• [Work instructions]: Print out all of the data below, keeping it identical to the original.

- Opening Delimiter -

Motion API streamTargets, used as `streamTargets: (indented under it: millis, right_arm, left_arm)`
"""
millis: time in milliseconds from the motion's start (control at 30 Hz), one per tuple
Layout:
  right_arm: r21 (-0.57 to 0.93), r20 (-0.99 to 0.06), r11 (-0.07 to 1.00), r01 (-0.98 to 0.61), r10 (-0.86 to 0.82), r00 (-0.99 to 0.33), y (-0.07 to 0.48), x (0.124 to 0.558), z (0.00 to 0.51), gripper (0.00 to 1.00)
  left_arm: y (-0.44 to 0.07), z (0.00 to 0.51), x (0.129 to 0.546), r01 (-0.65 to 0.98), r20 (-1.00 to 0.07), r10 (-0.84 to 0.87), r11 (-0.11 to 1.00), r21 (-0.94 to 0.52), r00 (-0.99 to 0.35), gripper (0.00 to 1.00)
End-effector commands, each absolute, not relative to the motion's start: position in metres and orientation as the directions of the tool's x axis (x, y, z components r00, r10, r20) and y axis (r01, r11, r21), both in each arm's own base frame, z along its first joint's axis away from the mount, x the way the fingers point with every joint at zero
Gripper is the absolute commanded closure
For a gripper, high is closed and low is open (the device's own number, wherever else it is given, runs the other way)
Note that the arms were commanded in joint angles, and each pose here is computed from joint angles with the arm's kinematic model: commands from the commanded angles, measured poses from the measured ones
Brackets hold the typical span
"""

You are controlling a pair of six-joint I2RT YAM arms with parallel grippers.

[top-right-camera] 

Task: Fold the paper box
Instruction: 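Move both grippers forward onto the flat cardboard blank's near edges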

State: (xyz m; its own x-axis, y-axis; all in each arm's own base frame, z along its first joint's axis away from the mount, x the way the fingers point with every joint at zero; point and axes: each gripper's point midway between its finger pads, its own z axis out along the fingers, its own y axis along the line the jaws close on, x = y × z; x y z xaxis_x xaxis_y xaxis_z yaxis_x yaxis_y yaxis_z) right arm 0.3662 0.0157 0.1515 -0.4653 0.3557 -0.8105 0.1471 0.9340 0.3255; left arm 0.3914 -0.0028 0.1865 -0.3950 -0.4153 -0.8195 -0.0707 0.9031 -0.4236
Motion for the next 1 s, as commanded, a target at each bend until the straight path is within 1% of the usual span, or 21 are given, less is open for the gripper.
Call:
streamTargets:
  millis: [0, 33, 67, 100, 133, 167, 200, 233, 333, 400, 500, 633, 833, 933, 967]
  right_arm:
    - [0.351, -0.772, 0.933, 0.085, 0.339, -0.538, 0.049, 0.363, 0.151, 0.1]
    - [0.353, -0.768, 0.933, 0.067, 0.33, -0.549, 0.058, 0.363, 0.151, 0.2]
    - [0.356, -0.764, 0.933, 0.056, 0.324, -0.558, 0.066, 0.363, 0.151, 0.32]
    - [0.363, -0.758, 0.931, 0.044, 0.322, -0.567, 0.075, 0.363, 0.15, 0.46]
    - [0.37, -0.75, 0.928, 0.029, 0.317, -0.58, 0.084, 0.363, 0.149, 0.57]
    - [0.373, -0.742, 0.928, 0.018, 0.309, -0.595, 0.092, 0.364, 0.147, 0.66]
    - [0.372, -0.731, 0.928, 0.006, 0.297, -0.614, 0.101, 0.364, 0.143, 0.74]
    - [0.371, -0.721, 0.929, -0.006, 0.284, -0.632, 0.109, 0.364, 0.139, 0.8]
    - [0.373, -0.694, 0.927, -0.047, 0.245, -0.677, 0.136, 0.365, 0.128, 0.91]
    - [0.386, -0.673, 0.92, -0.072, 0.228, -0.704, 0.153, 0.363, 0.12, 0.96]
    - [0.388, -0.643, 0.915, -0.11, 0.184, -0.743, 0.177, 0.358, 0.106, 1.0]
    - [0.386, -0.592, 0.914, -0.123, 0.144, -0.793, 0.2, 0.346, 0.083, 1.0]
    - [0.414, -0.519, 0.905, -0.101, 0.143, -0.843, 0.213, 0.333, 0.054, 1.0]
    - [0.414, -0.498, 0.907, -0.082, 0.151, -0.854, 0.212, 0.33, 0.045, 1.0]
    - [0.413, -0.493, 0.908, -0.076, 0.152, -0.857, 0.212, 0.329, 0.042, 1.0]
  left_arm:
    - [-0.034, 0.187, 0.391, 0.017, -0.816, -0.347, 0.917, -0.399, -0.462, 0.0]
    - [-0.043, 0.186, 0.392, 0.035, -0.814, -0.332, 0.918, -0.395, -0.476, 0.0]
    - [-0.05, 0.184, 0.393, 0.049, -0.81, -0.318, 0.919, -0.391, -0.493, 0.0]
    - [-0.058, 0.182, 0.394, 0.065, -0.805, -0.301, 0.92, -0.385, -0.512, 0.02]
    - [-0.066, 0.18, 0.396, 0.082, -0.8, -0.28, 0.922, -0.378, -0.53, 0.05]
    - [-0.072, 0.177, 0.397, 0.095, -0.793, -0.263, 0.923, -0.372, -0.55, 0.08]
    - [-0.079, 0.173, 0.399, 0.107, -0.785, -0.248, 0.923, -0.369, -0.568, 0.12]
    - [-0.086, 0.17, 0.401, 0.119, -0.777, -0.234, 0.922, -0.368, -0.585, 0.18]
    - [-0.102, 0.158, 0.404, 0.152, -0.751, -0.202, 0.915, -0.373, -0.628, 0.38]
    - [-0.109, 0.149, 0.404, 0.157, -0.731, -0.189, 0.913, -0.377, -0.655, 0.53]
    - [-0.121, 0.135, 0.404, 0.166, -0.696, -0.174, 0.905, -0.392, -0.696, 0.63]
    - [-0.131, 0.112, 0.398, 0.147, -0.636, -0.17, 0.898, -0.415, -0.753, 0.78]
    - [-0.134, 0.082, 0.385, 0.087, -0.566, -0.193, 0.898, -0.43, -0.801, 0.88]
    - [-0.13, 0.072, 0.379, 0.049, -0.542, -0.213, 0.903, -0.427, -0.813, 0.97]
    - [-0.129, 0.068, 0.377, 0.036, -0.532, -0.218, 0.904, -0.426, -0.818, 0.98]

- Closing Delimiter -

• [Answer to this problem]:
Motion API streamTargets, used as `streamTargets: (indented under it: millis, right_arm, left_arm)`
"""
millis: time in milliseconds from the motion's start (control at 30 Hz), one per tuple
Layout:
  right_arm: r21 (-0.57 to 0.93), r20 (-0.99 to 0.06), r11 (-0.07 to 1.00), r01 (-0.98 to 0.61), r10 (-0.86 to 0.82), r00 (-0.99 to 0.33), y (-0.07 to 0.48), x (0.124 to 0.558), z (0.00 to 0.51), gripper (0.00 to 1.00)
  left_arm: y (-0.44 to 0.07), z (0.00 to 0.51), x (0.129 to 0.546), r01 (-0.65 to 0.98), r20 (-1.00 to 0.07), r10 (-0.84 to 0.87), r11 (-0.11 to 1.00), r21 (-0.94 to 0.52), r00 (-0.99 to 0.35), gripper (0.00 to 1.00)
End-effector commands, each absolute, not relative to the motion's start: position in metres and orientation as the directions of the tool's x axis (x, y, z components r00, r10, r20) and y axis (r01, r11, r21), both in each arm's own base frame, z along its first joint's axis away from the mount, x the way the fingers point with every joint at zero
Gripper is the absolute commanded closure
For a gripper, high is closed and low is open (the device's own number, wherever else it is given, runs the other way)
Note that the arms were commanded in joint angles, and each pose here is computed from joint angles with the arm's kinematic model: commands from the commanded angles, measured poses from the measured ones
Brackets hold the typical span
"""

You are controlling a pair of six-joint I2RT YAM arms with parallel grippers.

[top-right-camera] 

Task: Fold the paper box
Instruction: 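Move both grippers forward onto the flat cardboard blank's near edges
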
State: (xyz m; its own x-axis, y-axis; all in each arm's own base frame, z along its first joint's axis away from the mount, x the way the fingers point with every joint at zero; point and axes: each gripper's point midway between its finger pads, its own z axis out along the fingers, its own y axis along the line the jaws close on, x = y × z; x y z xaxis_x xaxis_y xaxis_z yaxis_x yaxis_y yaxis_z) right arm 0.3662 0.0157 0.1515 -0.4653 0.3557 -0.8105 0.1471 0.9340 0.3255; left arm 0.3914 -0.0028 0.1865 -0.3950 -0.4153 -0.8195 -0.0707 0.9031 -0.4236
Motion for the next 1 s, as commanded, a target at each bend until the straight path is within 1% of the usual span, or 21 are given, less is open for the gripper.
Call:
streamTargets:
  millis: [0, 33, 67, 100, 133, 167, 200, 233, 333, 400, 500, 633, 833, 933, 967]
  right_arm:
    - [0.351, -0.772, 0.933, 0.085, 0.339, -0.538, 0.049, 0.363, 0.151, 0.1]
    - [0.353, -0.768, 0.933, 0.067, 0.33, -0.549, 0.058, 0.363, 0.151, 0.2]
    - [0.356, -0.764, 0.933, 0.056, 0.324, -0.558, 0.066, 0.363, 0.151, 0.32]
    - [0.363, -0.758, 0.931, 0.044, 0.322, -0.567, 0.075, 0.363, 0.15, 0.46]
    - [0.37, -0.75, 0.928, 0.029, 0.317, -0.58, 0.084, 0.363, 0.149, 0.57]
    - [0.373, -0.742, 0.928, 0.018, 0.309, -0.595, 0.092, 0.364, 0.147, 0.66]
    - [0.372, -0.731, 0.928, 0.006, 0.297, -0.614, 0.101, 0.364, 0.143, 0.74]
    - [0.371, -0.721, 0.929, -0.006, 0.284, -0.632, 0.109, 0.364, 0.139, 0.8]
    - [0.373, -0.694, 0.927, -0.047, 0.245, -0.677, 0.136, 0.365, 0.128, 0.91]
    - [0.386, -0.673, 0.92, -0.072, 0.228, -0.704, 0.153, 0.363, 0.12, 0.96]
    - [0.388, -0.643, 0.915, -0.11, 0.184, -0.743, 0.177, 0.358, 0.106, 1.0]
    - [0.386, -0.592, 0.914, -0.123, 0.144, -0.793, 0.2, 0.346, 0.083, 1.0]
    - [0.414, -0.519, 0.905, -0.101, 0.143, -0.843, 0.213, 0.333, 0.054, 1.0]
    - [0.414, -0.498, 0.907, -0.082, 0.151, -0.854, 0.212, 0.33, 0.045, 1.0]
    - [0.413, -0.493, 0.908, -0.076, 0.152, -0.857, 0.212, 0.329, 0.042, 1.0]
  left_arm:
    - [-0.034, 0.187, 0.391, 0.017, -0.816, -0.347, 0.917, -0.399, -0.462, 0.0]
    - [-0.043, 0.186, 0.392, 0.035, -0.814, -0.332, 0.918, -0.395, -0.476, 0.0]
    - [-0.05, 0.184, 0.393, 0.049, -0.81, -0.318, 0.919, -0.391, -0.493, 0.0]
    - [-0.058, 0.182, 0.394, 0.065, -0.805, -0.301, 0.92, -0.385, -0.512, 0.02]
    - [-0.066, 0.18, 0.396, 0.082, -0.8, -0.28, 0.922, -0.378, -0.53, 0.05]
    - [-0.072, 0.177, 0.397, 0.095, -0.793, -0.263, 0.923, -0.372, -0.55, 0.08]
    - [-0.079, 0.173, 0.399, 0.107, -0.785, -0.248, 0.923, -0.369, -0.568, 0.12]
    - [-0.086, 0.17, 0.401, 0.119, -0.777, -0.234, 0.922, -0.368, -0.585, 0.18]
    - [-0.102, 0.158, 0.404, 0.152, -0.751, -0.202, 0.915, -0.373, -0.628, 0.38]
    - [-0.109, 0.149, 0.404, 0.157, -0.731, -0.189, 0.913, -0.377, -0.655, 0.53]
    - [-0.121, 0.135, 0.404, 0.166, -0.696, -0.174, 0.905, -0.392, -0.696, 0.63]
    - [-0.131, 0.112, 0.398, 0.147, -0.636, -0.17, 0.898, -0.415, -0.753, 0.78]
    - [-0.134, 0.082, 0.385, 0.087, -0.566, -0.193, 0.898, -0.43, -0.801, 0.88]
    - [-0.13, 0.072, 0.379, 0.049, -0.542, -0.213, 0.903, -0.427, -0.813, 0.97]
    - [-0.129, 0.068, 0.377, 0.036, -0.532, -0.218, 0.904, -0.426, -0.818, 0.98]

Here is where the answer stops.